FOR JASON & STEVE GRILLI
THE WORD IS PATIENCE

If you are looking for a pitcher with the perfect mentality to handle a grand total of 133 minutes in rain delays on one of the most important days in his young baseball life then you will wish to schedule JASON GRILLI, the son of a real baseball lifer who never let a little bad timing sour him on this grand game of baseball. "When I retired," said STEVE GRILLI, now a top scout with the St. Louis Cardinals, "I was one day short of qualifying for the major league pension plan. It was just a technicality and the rules were pretty confusing then, but that's the bottom line. One more day on a major league roster is all I needed.

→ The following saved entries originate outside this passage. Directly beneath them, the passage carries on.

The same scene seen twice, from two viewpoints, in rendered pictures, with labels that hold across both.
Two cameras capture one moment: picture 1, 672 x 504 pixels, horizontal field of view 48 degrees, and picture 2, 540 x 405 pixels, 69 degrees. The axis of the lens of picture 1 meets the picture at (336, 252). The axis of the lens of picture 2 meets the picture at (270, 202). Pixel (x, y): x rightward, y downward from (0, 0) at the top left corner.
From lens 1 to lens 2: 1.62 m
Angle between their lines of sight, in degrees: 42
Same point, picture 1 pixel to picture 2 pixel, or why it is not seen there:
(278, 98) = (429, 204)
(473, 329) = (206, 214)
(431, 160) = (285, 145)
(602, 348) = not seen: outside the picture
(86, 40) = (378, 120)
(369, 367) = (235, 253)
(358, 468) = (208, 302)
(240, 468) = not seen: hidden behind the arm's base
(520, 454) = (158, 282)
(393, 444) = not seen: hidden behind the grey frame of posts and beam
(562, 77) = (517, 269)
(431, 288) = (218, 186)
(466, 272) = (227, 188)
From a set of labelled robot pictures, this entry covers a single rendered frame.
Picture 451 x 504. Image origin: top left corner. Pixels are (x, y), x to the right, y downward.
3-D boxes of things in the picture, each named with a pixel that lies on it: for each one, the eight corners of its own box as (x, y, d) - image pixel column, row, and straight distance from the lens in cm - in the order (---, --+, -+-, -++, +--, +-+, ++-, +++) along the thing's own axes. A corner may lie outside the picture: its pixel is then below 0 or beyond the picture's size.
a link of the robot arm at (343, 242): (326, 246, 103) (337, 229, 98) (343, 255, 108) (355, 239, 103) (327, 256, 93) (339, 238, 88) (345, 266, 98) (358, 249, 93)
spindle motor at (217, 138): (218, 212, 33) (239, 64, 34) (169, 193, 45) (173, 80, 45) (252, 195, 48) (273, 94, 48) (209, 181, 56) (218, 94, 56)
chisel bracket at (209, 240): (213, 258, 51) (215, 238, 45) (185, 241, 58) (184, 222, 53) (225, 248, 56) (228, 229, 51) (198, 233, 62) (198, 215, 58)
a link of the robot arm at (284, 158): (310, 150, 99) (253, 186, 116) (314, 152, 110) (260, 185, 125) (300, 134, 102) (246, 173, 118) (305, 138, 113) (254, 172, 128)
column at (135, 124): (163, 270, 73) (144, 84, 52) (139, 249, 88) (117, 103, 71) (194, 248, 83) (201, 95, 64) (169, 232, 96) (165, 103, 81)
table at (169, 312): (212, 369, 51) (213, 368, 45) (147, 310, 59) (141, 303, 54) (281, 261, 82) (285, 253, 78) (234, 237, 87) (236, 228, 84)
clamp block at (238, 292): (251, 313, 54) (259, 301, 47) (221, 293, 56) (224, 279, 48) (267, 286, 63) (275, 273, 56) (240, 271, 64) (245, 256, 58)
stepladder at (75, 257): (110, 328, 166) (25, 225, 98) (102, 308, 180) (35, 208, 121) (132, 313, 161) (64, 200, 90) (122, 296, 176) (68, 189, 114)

I wonder if Jason would loan me one of his ?"

That would then be a perfect symmetry, a diamond fable worthy of retelling over a lifetime of rain delays. Until Jason Grilli made the opening day roster for the current edition of the Florida Marlins one day of major league service is exactly what he owned. No more, no less. In May of last season he was called up from the Calgary Cannons, their AAA club in the Pacific Coast League, for an emergency start, where he defeated Kevin Millwood, and his Atlanta Braves, despite allowing 11 hits in 6 2/3 innings. He drove in a run, too, but then it was back to the minors with his 1-0 record and his .500 career batting average and a pain in his pitching elbow that then threatened to freeze those numbers in place forever.

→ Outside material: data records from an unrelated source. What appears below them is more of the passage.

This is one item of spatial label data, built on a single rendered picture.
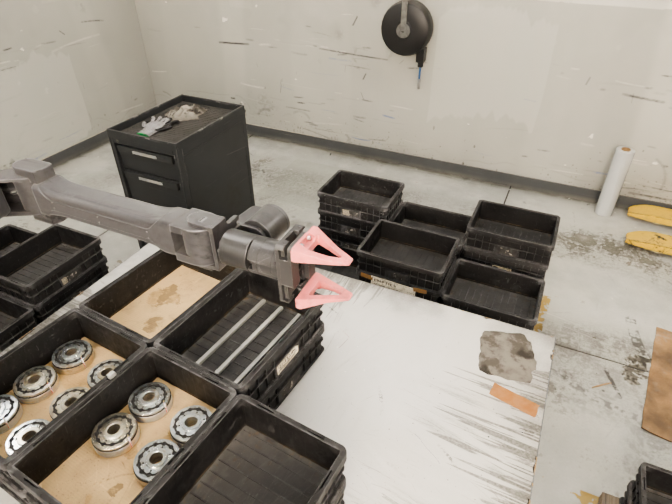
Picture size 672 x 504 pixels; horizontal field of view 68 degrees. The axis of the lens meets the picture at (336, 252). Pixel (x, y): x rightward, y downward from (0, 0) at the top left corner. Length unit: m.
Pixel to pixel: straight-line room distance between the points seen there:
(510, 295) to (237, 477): 1.60
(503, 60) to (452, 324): 2.52
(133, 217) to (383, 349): 1.01
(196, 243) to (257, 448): 0.64
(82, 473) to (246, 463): 0.37
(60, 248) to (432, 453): 2.01
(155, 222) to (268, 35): 3.83
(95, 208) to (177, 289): 0.86
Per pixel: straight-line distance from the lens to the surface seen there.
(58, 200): 0.99
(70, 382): 1.56
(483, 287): 2.46
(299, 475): 1.24
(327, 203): 2.70
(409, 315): 1.77
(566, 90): 3.93
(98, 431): 1.38
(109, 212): 0.90
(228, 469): 1.27
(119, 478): 1.32
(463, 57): 3.97
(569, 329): 2.97
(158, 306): 1.69
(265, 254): 0.72
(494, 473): 1.44
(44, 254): 2.76
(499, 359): 1.68
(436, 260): 2.39
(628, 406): 2.72
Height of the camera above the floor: 1.90
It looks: 36 degrees down
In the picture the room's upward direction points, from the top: straight up
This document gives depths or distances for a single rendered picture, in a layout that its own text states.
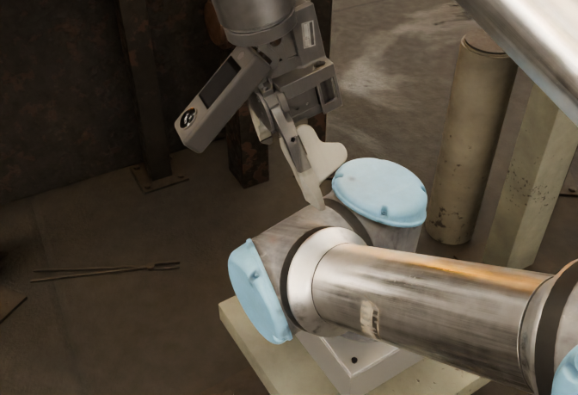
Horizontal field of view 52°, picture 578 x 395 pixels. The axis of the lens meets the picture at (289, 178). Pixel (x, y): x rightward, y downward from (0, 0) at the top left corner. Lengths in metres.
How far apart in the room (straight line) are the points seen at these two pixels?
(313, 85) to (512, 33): 0.21
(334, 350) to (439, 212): 0.71
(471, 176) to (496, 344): 0.97
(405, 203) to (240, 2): 0.30
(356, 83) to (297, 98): 1.51
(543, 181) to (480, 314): 0.87
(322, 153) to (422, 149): 1.22
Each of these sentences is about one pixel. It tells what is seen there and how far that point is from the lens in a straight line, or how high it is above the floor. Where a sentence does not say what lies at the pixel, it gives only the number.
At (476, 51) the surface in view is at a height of 0.52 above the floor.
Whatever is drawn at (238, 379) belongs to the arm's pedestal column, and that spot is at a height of 0.02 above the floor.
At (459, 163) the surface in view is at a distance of 1.37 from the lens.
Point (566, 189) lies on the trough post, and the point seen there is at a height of 0.01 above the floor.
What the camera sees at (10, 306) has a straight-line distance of 1.48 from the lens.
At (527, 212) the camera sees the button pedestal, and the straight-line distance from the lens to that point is 1.35.
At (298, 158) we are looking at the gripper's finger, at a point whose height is 0.70.
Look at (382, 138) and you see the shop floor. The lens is 1.85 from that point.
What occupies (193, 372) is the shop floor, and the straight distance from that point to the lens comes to 1.28.
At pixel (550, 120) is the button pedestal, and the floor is 0.44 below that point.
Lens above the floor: 1.06
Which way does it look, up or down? 39 degrees down
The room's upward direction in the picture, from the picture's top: straight up
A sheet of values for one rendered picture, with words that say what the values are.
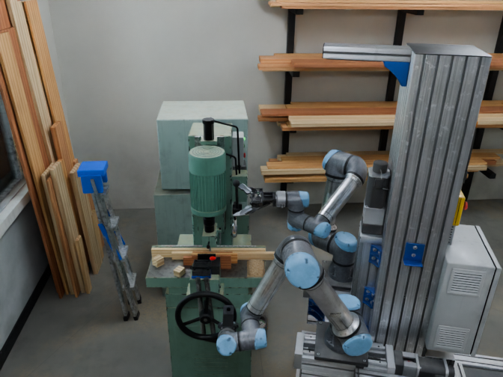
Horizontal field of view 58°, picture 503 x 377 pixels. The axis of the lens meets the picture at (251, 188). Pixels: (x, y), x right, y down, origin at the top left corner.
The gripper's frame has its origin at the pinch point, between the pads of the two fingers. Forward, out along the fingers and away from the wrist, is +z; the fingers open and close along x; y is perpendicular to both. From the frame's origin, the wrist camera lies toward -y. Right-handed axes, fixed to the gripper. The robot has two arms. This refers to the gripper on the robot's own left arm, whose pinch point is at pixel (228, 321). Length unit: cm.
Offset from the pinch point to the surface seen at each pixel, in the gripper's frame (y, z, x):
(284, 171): -92, 204, 44
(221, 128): -94, 26, -5
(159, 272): -19.5, 21.0, -35.9
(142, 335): 33, 110, -62
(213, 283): -15.8, 7.3, -7.6
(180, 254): -27.9, 29.2, -26.7
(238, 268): -21.5, 24.4, 3.9
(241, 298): -6.5, 23.7, 5.5

"They had Dr. James Andrews do the surgery and he's the best in the business," Steve Grilli said three weeks ago at an exhibition game, played at Roger Dean Stadium in Jupiter, in which his son was working, "but still you worry because if a pitcher doesn't have his arm, he's go nothing." In that case, the Marlins, would have gotten nothing, too, in exchange for the 1997 World Series Most Valuable Player, Livan Hernandez. Grilli and a minor league pitcher were on the anonymous side of that budget-driven trade with the San Francisco Giants. However, this story is still headed in the right direction, notwithstanding the 2 1/2 inch screw in Jason Grilli's right elbow. Presently the young hurler is the No. 4 starter until a more experienced pitcher returns from the disabled list at the end of April, at the earliest.

Recently he took on Greg Maddux, who has twice as many Cy Young Awards (4) as Grilli has major league starts (2) and he looked great until a three-run rally knocked him out in the sixth. That's when the Braves finally got a feel for his changeup and when Grilli started struggling with his control, too, walking two in the inning. Still, the Marlins manager, John Boles, showed an amazing amount of confidence, waiting until Grilli had let one run in and then loaded the bases, before getting anyone up in the bullpen. A pinch-hit single by Javier Lopez proved to be the killer, driving in two runs for a 3-0 Atlanta lead, and the night then ended right there for Grilli with a lonely walk to the dugout and a warm round of applause from Marlins fans who really don't know him yet. At this rate, they soon will, and Jason Grilli will get more comfortable in a major league uniform, too. Walking off the mound after three scoreless innings, Grilli allowed himself a small fist pump, the kind of thing Maddux might do at the end of a complete-game shutout. In October. In the World Series.

For Jason Grilli, at age 24, April is more than enough for now. Even the dirt looks pretty special to him, as a matter of fact. He's collecting little samples of it from every pitching mound where he and his father have worked. To this point it's a rather small collection being a handful of clay from Joker Marchant Stadium, the Spring Training home of the Detroit Tigers, in Lakeland, and another from the AAA park in Syracuse where Steve Grilli opened a well-known tavern over 20 years ago at the end of his baseball career. "Best wings in Syracuse," says Steve Grilli, who had a young Jason chopping celery in the kitchen as a teenager. "Just ask anybody up there." Ask them about baseball, too. They both are extremely patient. Steve who pitched in 70 games for the Tigers and Blue Jays, and Jason, who's now pitched in two for the Marlins.

The drought hasn't quite broken in South Florida as yet, however it may finally be breaking for them. Keep watching.